[Records excerpted from a collection]
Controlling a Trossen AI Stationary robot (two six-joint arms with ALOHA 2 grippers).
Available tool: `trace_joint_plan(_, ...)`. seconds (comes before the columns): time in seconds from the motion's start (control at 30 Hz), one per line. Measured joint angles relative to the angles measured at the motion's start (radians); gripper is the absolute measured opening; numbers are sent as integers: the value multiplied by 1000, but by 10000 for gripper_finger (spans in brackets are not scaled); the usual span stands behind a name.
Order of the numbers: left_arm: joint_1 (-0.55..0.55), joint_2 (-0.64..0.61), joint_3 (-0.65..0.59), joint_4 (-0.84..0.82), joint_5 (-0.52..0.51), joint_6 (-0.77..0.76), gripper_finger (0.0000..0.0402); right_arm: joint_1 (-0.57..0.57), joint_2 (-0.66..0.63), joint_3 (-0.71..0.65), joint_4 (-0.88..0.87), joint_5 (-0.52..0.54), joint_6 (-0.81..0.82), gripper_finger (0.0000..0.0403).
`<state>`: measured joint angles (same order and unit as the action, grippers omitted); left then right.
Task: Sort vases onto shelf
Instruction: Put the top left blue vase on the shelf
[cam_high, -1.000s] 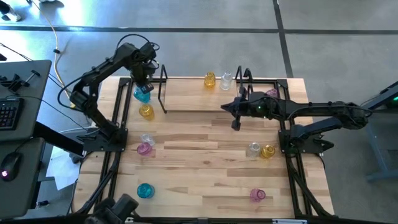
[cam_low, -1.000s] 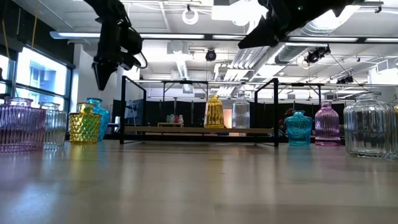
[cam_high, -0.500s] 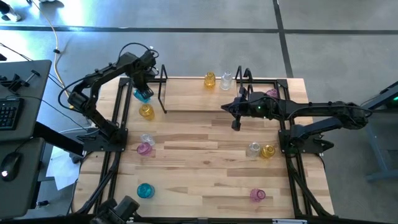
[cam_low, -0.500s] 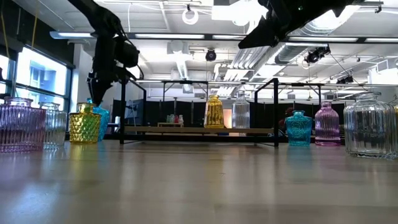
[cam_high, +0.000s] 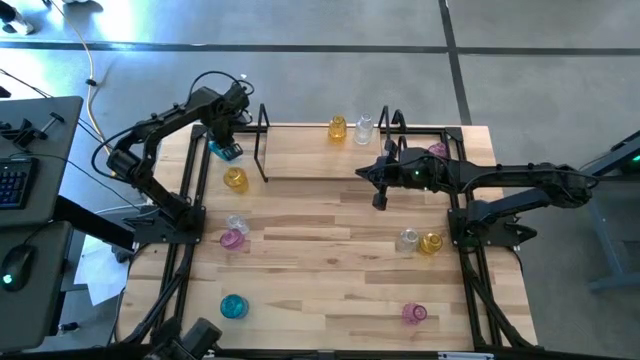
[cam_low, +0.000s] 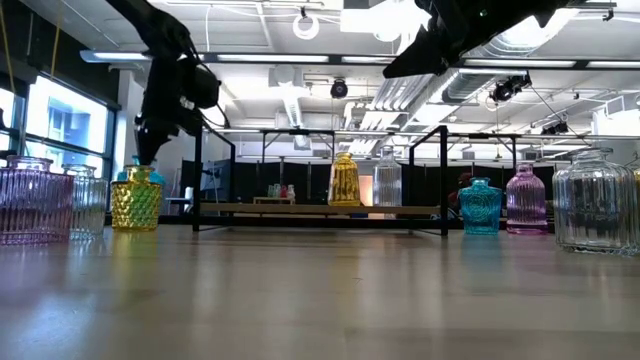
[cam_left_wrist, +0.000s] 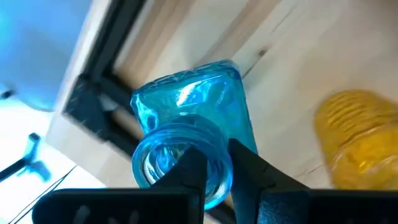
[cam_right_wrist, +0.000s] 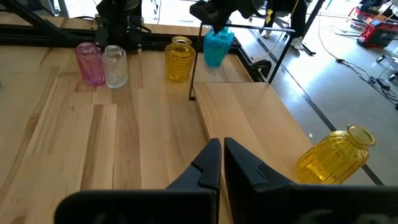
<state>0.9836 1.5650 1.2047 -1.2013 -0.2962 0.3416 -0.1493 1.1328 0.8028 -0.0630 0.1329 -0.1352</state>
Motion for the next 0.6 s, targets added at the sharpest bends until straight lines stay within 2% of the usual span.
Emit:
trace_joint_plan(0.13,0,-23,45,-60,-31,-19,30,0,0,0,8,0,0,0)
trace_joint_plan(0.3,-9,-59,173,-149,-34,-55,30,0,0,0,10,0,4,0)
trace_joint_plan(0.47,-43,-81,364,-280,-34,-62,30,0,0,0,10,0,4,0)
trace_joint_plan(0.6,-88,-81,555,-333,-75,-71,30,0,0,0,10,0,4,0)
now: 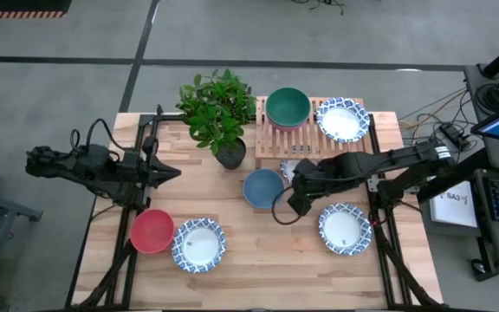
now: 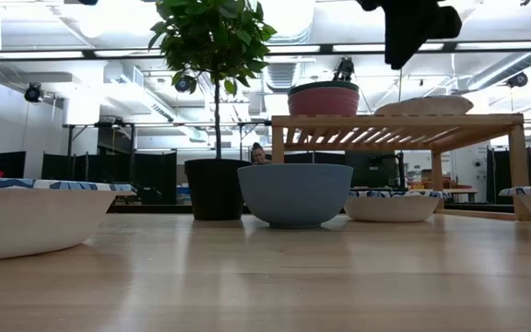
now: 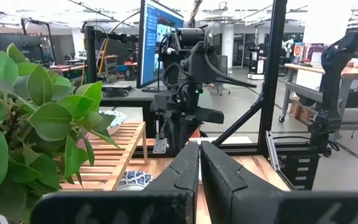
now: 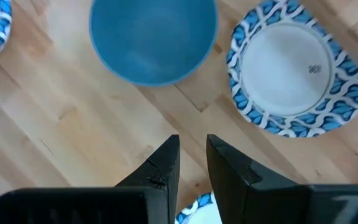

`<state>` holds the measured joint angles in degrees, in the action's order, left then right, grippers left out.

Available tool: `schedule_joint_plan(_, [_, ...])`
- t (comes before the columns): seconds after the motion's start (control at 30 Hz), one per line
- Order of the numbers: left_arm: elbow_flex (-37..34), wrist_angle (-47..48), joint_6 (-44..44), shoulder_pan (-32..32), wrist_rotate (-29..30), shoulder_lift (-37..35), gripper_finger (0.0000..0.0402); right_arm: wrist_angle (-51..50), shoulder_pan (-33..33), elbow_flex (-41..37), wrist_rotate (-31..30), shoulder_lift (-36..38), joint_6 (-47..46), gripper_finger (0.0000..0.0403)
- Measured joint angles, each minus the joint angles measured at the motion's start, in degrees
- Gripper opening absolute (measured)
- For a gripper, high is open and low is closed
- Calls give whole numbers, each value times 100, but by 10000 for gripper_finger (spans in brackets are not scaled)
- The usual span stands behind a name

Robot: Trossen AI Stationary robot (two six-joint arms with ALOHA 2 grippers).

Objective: Place and stack bowls onto a shelf
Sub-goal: Stack the white patterned bowl on top of the other white patterned bowl on the shelf

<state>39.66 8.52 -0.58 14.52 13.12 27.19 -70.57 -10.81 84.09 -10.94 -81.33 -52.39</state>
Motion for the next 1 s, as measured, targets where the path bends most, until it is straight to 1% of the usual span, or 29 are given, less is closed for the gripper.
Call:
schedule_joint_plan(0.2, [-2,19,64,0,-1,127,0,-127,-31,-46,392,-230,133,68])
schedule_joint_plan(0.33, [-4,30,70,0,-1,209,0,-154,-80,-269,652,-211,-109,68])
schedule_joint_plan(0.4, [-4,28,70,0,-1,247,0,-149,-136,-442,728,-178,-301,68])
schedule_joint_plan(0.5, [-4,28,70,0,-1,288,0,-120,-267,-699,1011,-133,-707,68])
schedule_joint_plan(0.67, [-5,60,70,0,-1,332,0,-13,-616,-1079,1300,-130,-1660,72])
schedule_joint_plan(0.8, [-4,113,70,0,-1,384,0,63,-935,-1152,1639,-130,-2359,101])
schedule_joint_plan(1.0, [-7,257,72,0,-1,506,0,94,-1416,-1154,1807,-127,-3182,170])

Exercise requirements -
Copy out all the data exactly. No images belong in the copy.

Exercise response -
Controlling a Trossen AI Stationary robot (two six-joint arms with ALOHA 2 grippers).
Available tool: `trace_joint_plan(_, ...)`. seconds (comes before the columns): time in seconds from the motion's start (control at 30 Hz), one per line. Measured joint angles relative to the angles measured at the motion's start (radians); gripper is the absolute measured opening; numbers are sent as integers: the value multiplied by 1000, but by 10000 for gripper_finger (spans in brackets are not scaled); the usual span stands behind a name.
Order of the numbers: left_arm: joint_1 (-0.55..0.55), joint_2 (-0.64..0.61), joint_3 (-0.65..0.59), joint_4 (-0.84..0.82), joint_5 (-0.52..0.51), joint_6 (-0.77..0.76), gripper_finger (0.0000..0.0402); right_arm: joint_1 (-0.57..0.57), joint_2 (-0.66..0.63), joint_3 (-0.71..0.65), joint_4 (-0.88..0.87), joint_5 (-0.52..0.54), joint_6 (-0.81..0.82), gripper_finger (0.0000..0.0403).
`<state>`: measured joint angles (same order and unit as the action, grippers omitted); left then right.
Task: Sort vases onto shelf
Instruction: Put the top left blue vase on the shelf
[cam_high, -1.000s] 
[cam_low, -1.000s] 
[cam_high, -0.500s] 
[cam_low, -0.500s] 
[cam_high, +0.000s] 
[cam_low, +0.000s] 
[cam_left_wrist, +0.000s] 
[cam_right_wrist, +0.000s] 
<state>0.9836 1.5650 1.2047 -1.2013 -0.2962 0.3416 -0.1493 1.1328 0.8028 -0.0630 0.1329 -0.1352</state>
Motion for the next 0.6 s, targets added at the sharpest bends until straight lines stay within 2% of the usual span.
Emit:
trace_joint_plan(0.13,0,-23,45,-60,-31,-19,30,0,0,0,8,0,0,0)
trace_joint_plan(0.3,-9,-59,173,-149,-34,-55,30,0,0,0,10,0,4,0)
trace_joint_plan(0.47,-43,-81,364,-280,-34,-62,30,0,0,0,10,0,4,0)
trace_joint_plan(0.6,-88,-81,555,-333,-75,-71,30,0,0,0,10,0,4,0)
now: 
now: 
now: 
now: 

`<state>` holds the measured joint angles in degrees, in the action's order, left then right, grippers left out.

Available tool: `schedule_joint_plan(_, [_, ...])`
- t (comes before the columns): seconds after the motion's start (control at 30 Hz), one per line
- Order of the numbers: left_arm: elbow_flex (-37..34), wrist_angle (-47..48), joint_6 (-44..44), shoulder_pan (-32..32), wrist_rotate (-29..30), shoulder_lift (-37..35), gripper_finger (0.0000..0.0402); right_arm: wrist_angle (-51..50), shoulder_pan (-33..33), elbow_flex (-41..37), wrist_rotate (-31..30), shoulder_lift (-36..38), joint_6 (-47..46), gripper_finger (0.0000..0.0403)
- Measured joint angles, each minus the joint angles measured at the motion's start, in degrees
- Gripper opening absolute (measured)
- For a gripper, high is open and low is closed
- Calls give whole numbers, each value times 100, but by 10000 for gripper_finger (spans in brackets are not scaled)
- The usual span stands behind a name

Robot: Trossen AI Stationary robot (two six-joint arms with ALOHA 2 grippers).

Objective: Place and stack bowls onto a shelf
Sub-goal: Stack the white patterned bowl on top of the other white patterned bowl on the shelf

<state>39.66 8.52 -0.58 14.52 13.12 27.19 -70.57 -10.81 84.09 -10.94 -81.33 -52.39</state>
Motion for the next 1 s, as measured, targets where the path bends most, until it is straight to 1% of the usual span, or 29 are given, less is closed for the gripper.
Call:
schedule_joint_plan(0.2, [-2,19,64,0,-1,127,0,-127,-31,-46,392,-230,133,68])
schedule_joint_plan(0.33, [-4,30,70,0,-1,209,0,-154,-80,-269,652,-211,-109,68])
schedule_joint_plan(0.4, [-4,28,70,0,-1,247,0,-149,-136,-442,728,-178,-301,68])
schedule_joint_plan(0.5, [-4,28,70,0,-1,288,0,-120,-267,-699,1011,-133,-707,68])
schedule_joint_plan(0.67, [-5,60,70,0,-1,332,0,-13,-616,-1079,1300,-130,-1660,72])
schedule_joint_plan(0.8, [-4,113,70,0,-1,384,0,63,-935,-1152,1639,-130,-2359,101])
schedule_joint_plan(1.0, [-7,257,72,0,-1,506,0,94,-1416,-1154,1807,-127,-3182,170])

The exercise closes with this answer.